V. Types of Non-Disclosure Agreements
A. In Terms of the Number of Parties Under the Obligation Not to Disclose Confidential Information
Non-disclosure agreements are classified into three main categories based on the parties' obligations: unilateral, bilateral, and multilateral non-disclosure agreements. In unilateral non-disclosure agreements, only one party is under the confidentiality obligation, while in bilateral agreements, both parties mutually assume this obligation. Multilateral agreements are used when multiple parties undertake the responsibility of protecting the information.[8]
1. Unilateral Non-Disclosure Agreements
In unilateral non-disclosure agreements, only the receiving party is under the confidentiality obligation. The receiving party is responsible for not disclosing the information to the public or third parties. In cases where only one party shares information, a unilateral non-disclosure agreement is typically made.
2. Bilateral Non-Disclosure Agreements
In these types of agreements, both parties are under the obligation to protect each other's information. Bilateral non-disclosure agreements are established when both parties mutually undertake the responsibility of not disclosing confidential information to the public or third parties. These agreements are made when the parties share information that needs to remain confidential. In some cases, even if the information is shared unilaterally, a bilateral non-disclosure agreement may still be arranged if both parties have an interest in keeping the information confidential.[9]
3. Multilateral Non-Disclosure Agreements
Multilateral non-disclosure agreements are used in situations involving three or more parties, where at least one party provides information to the others. These agreements eliminate the time loss and potential inconsistencies that could arise from negotiating separate unilateral or bilateral agreements, by clearly establishing each party's obligation to protect confidential information. They are particularly preferred in cases of complex negotiations with multiple participants.
B. In Terms of Whether the Duration is Defined
Non-disclosure agreements can be either for a specified term or for an indefinite period. In term-based non-disclosure agreements, the confidentiality obligation lasts for a specific period, while in indefinite agreements, the confidentiality obligation continues unless stated otherwise.
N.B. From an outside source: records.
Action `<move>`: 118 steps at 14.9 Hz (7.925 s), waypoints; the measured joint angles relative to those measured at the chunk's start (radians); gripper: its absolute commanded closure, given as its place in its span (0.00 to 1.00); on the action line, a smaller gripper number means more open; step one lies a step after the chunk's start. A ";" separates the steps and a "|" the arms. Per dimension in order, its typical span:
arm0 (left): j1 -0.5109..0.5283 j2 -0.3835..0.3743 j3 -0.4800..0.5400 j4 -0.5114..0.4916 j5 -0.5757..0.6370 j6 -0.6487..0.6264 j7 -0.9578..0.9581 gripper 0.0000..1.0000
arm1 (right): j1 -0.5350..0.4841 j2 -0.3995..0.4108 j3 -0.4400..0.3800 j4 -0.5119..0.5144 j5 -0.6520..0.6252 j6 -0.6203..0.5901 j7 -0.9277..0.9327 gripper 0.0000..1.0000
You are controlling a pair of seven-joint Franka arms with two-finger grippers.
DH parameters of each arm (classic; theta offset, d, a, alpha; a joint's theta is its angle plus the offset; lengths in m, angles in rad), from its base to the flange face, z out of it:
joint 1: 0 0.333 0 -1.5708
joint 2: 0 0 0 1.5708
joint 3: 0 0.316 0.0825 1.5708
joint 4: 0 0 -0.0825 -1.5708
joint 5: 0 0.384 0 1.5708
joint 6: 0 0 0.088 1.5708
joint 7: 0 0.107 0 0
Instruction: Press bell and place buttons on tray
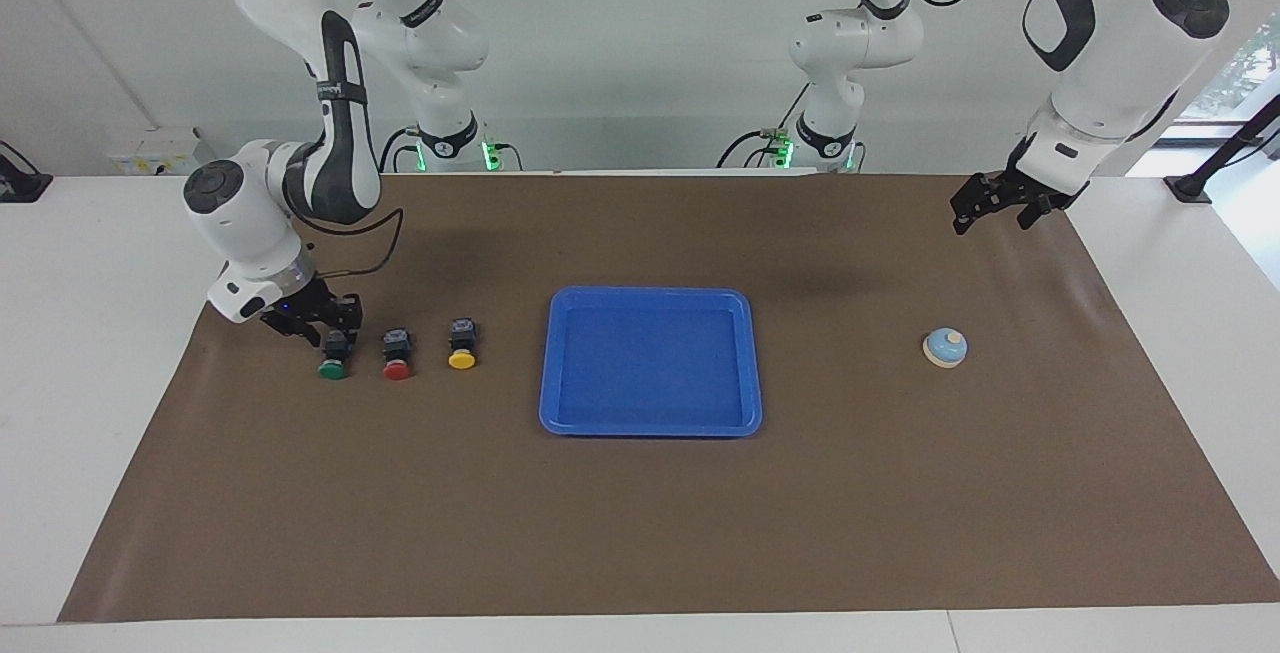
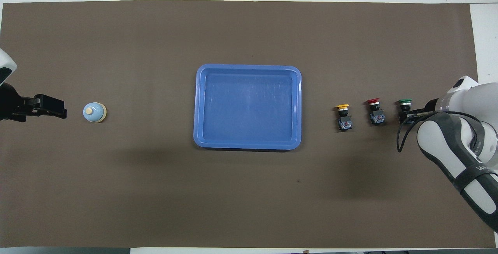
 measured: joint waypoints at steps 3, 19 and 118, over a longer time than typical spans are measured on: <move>-0.006 0.037 0.000 0.050 -0.001 -0.060 0.000 0.00 | 0.000 0.000 0.000 0.003 0.000 0.006 0.000 1.00; -0.022 0.082 -0.018 0.155 -0.001 -0.141 0.000 0.00 | 0.556 -0.042 0.020 0.314 0.002 -0.329 0.674 1.00; -0.022 0.079 -0.015 0.163 -0.001 -0.141 -0.001 0.00 | 0.379 0.004 0.008 0.018 0.001 -0.045 0.325 0.05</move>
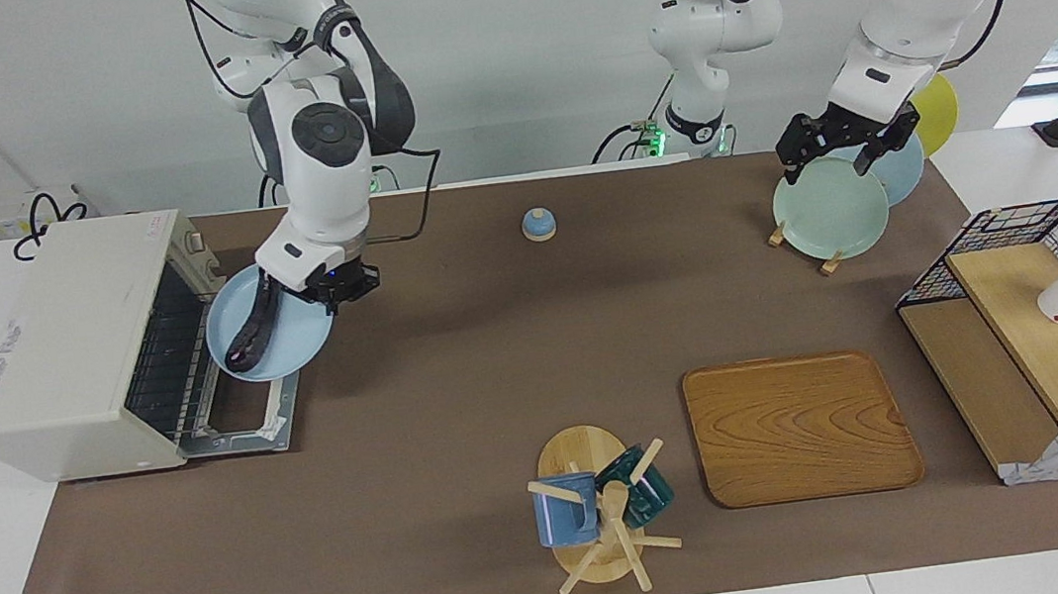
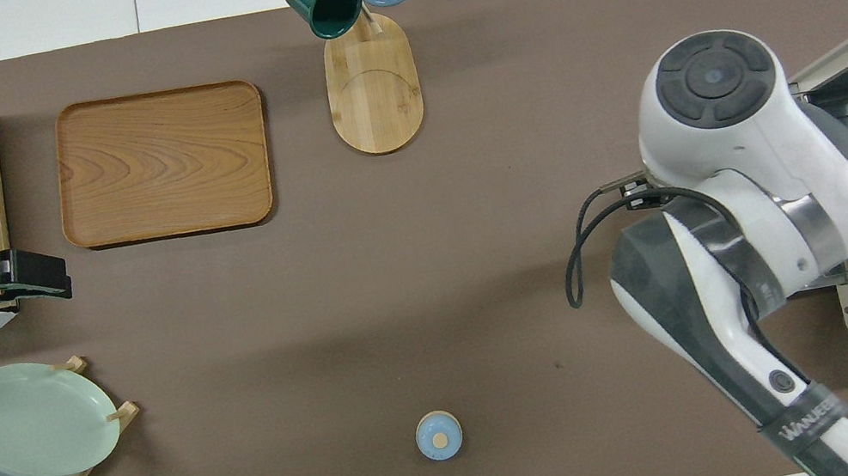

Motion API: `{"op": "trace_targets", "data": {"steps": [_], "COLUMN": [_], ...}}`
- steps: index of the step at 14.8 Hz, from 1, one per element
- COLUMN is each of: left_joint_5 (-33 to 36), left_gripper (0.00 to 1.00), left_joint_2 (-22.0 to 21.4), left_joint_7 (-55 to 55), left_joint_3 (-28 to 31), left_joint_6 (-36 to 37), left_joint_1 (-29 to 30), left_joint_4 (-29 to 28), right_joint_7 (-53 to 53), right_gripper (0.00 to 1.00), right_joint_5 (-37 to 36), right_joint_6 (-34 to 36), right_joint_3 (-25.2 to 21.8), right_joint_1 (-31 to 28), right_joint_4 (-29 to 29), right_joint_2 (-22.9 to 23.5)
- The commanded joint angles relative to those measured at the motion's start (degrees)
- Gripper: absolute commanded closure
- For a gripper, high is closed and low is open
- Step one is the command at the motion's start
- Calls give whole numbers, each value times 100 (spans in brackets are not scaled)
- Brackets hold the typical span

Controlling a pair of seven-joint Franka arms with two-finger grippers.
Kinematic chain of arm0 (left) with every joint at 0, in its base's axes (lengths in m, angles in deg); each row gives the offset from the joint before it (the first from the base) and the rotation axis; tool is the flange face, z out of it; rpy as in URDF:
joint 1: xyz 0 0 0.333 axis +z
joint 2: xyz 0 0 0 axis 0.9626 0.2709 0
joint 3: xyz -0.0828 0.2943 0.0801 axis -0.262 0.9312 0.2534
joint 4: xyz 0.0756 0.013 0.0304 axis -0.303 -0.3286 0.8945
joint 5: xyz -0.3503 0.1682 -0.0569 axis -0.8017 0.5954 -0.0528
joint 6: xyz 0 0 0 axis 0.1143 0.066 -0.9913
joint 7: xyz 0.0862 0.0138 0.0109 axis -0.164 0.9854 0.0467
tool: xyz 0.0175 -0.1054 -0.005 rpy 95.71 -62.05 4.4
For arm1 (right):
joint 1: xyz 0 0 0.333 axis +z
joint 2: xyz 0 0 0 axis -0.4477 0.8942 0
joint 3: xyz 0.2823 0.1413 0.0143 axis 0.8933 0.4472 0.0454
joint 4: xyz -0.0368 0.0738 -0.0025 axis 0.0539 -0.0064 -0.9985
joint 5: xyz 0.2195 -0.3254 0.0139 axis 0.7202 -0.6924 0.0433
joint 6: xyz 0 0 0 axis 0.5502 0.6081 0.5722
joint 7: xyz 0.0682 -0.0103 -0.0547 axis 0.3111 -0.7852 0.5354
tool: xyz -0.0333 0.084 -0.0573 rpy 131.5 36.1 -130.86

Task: Put eggplant into oven
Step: 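Insert the eggplant into the oven and open the right gripper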

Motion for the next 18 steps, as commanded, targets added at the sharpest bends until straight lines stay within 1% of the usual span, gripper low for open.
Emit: {"op": "trace_targets", "data": {"steps": [1,3,6,8,11,14,16,18], "left_joint_5": [143,143,143,143,143,143,143,143], "left_gripper": [0,0,0,0,0,0,0,0], "left_joint_2": [-10,-37,-54,-54,-54,-54,-63,-63], "left_joint_7": [0,-17,0,-9,-9,-17,-9,-9], "left_joint_3": [32,41,33,41,50,41,41,41], "left_joint_6": [-41,-6,20,-6,-6,-6,3,3], "left_joint_1": [-28,-19,-28,-54,-19,-28,-28,-19], "left_joint_4": [-2,-29,-20,-20,-20,-20,-20,-20], "right_joint_7": [687,969,1259,1575,1655,1734,2198,2288], "right_gripper": [100,100,100,100,100,100,100,100], "right_joint_5": [-110,-101,-101,-75,-13,-4,-4,4], "right_joint_6": [-93,-268,-655,-1075,-1516,-1561,-1875,-2009], "right_joint_3": [90,98,90,90,90,98,90,99], "right_joint_1": [-594,-981,-1333,-1658,-1852,-1931,-2089,-2187], "right_joint_4": [-288,-507,-919,-1227,-1667,-1694,-1764,-1826], "right_joint_2": [-204,-266,-380,-442,-600,-609,-600,-600]}}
Indefinite non-disclosure agreements represent a continuous confidentiality obligation between the parties. These are particularly preferred for the protection of corporate information and trade secrets. Term-based non-disclosure agreements are valid for a specific period. These agreements terminate upon the completion of the project or work. Such agreements are common in project-based work or short-term collaborations. Once the term expires, the confidentiality obligation ends.
C. In Terms of Whether It Is Independent
Non-disclosure agreements are categorized into two main types based on their independence: independent non-disclosure agreements and dependent non-disclosure agreements. In independent non-disclosure agreements, the status of the agreement is not dependent on any other contract, while dependent non-disclosure agreements function as a legal component of the main contract.[10] Therefore, if the main contract to which a dependent non-disclosure agreement is linked is deemed invalid for any reason, the non-disclosure agreement also becomes invalid. If the main contract ends, the non-disclosure agreement terminates along with it.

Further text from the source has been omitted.